Just in case, here is a suggested survival snack box that’s good to keep on you on any road trip:
- Water – Pack it cold and try to avoid the room temperature and the slightly dusty bottle from under the seat.
- Biltong – Get that protein in, boet.
- Nik Naks – Bright orange fingers and an even brighter mood.
- Energy Bars – Let’s face it, you buy them because they are the least messy convenience snack. But it will do the trick.
- Ghost Pops – A way to feel like you’re actually not alone. Also, they slap.
- Endearmints – No one knows why they’re always there, but they are, and they are a great way to balance the above treats.
Who You Gonna Call? (No, Not Ghostbusters)
When your car’s having an existential crisis and you’re stuck wondering “Now what?”, don’t phone your cousin’s mechanic’s roommate. You need real help, real fast.
Here are some key South African emergency numbers to keep saved in your phone or written on that faded sticky note in your cubbyhole:
- National Emergency Number (from any mobile) – 112
- Ambulance, Fire or Police (from landline) – 10177
- South African Police Service (SAPS) – 10111
- AA Emergency Roadside Assistance – 0861 000 234
- Netcare 911 – 082 911
- ER24 – 084 124
- City/Metro Police (check local number) – e.g. Johannesburg Metro Police: 011 375 5911
Also, a quick Google Maps search like “nearest tow truck” or “car repair near me” will usually give you options based on your location. Just be sure to double-check reviews or ratings before calling.
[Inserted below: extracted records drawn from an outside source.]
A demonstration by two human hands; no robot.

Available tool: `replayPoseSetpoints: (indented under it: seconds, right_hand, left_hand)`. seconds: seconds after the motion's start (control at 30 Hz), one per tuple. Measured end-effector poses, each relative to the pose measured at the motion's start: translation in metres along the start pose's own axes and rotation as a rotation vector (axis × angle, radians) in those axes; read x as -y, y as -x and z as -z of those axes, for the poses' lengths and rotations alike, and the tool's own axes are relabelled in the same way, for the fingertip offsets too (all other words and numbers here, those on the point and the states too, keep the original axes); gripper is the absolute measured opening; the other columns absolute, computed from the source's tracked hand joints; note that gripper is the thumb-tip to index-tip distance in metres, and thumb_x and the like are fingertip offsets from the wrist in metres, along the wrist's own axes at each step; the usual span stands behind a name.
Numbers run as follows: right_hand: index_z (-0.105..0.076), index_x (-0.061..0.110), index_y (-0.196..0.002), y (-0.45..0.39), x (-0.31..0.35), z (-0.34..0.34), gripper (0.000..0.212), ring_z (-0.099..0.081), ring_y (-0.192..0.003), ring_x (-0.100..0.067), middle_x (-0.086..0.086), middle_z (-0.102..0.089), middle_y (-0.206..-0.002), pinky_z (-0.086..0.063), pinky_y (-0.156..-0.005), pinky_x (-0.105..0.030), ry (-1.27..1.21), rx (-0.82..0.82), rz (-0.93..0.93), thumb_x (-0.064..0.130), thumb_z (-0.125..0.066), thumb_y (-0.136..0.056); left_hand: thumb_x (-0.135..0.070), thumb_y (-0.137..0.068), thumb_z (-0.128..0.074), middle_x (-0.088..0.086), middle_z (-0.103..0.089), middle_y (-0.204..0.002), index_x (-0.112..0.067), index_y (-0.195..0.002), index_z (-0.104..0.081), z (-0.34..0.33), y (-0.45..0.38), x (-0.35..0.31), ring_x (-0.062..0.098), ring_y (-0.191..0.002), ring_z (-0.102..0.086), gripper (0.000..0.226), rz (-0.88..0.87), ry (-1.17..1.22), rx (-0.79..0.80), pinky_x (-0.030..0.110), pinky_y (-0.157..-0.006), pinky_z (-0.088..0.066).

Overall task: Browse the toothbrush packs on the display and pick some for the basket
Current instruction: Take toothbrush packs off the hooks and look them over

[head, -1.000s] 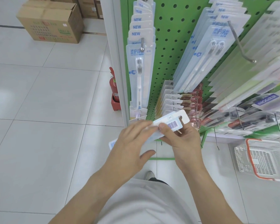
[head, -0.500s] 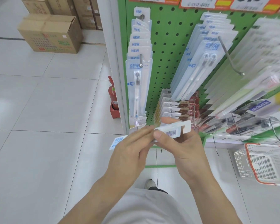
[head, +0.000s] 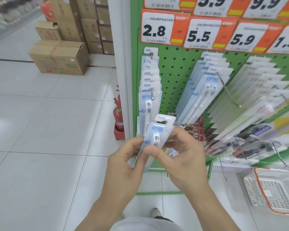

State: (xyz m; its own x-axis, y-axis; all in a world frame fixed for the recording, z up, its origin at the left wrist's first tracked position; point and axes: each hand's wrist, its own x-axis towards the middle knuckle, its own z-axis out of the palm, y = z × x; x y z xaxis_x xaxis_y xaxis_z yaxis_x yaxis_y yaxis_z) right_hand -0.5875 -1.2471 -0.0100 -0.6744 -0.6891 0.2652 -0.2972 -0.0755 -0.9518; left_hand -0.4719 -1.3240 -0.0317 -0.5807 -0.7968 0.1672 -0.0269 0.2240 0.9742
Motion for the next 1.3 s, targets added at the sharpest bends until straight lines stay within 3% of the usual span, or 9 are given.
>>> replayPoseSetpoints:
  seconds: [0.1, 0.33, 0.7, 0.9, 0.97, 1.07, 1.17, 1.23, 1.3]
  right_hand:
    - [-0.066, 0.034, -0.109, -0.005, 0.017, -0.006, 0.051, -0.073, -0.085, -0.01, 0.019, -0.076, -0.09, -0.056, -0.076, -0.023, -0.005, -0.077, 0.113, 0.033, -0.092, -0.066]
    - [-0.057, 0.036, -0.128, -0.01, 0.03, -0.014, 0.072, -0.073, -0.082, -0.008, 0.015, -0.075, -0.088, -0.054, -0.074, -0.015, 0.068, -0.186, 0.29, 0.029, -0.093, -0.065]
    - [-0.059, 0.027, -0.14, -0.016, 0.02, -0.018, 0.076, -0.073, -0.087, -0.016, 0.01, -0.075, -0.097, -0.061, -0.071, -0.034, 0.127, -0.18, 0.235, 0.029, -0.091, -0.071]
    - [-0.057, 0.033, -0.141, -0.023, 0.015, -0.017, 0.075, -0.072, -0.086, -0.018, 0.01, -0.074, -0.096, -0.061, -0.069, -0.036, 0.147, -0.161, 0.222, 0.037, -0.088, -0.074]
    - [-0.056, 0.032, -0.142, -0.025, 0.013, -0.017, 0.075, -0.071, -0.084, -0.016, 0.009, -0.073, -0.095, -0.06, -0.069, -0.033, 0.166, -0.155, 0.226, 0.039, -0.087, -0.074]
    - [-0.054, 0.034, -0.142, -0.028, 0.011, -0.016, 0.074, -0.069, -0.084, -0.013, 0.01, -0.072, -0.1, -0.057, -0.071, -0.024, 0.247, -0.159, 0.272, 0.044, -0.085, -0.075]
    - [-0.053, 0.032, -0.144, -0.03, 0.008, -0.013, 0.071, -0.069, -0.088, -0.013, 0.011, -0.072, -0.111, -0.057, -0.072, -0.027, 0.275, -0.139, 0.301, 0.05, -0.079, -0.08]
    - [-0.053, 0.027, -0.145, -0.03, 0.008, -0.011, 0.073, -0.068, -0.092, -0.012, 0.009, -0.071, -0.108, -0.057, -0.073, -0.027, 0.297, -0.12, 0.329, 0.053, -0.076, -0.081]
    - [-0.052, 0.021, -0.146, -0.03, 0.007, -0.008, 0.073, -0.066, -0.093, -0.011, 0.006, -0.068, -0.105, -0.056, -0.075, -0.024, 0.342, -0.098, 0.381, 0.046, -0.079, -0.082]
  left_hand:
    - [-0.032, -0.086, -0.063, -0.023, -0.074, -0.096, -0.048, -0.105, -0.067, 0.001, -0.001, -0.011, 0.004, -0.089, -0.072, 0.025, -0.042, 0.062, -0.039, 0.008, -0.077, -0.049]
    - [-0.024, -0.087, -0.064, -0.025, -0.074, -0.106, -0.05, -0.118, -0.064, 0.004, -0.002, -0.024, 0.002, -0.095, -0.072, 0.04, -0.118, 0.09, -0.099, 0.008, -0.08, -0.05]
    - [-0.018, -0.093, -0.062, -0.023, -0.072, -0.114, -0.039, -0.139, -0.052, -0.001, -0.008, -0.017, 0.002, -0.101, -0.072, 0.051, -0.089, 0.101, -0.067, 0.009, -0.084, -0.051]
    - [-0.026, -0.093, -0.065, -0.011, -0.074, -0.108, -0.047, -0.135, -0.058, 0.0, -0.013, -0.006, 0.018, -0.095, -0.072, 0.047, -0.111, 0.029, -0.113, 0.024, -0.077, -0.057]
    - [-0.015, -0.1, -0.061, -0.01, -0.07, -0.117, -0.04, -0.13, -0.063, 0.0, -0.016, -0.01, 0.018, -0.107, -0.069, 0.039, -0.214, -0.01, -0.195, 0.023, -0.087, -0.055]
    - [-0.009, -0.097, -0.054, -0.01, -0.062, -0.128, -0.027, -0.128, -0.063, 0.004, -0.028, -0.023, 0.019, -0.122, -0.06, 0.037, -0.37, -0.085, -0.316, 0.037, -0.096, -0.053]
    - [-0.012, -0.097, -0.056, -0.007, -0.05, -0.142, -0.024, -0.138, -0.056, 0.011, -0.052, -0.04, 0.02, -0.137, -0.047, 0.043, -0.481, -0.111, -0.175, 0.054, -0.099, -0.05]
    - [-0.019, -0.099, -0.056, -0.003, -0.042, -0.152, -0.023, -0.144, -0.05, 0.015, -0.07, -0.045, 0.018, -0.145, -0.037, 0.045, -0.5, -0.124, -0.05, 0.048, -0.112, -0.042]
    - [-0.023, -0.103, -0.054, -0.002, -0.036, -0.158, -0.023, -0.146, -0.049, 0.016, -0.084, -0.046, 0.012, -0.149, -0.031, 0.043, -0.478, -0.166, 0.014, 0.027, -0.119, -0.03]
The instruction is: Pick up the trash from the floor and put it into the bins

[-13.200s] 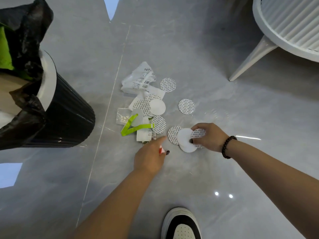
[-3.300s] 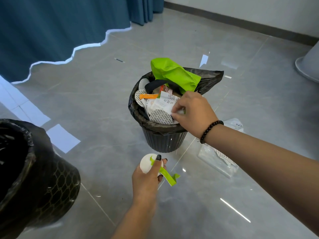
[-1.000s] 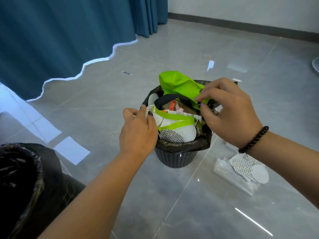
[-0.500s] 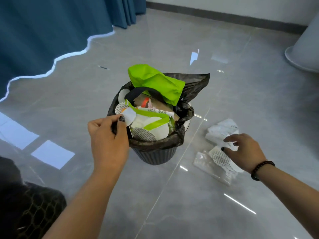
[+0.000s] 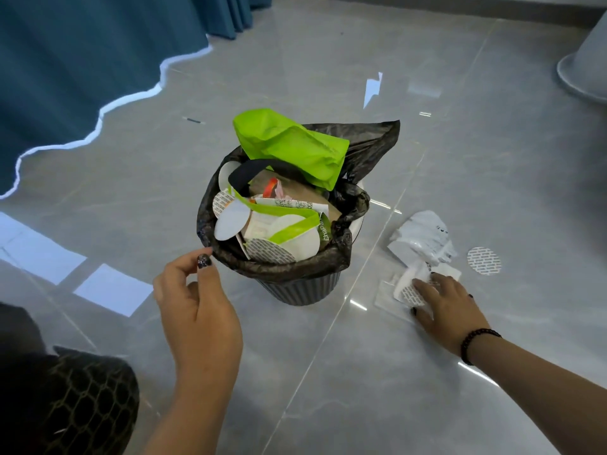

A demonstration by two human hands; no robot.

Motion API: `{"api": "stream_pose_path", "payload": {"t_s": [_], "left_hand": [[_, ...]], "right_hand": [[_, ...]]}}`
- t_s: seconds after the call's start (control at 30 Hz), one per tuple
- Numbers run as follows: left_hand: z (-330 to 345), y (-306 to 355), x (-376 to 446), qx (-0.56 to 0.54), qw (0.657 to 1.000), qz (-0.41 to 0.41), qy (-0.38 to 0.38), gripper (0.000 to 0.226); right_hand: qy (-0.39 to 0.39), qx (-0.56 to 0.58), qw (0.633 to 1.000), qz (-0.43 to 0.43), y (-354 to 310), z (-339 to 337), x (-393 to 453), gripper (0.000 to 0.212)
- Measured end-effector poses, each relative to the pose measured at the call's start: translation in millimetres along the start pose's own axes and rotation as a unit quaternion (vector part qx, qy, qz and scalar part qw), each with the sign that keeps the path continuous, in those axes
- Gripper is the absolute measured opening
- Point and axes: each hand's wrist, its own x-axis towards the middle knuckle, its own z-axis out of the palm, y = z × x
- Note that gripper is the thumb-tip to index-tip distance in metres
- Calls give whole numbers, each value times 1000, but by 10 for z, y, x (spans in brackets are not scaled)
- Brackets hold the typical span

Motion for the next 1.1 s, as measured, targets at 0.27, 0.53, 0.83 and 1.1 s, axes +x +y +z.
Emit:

So, before you panic-Google or call someone who’ll say “Just whack the dashboard,” call the pros instead.
From Breakdown To Breakthrough
So your car threw a wobbly on the side of the highway. Yet, look at you. Calm, snack-fuelled, and absolutely crushing the whole “I’m fine” aesthetic.
Sure, you missed the party, but you gained a solid story and a new appreciation for your own wit and resilience.
Take a breath, enjoy the forced rest, and maybe name your car something dramatic like Robert Downey Jr. (because it, too, will have a great comeback story).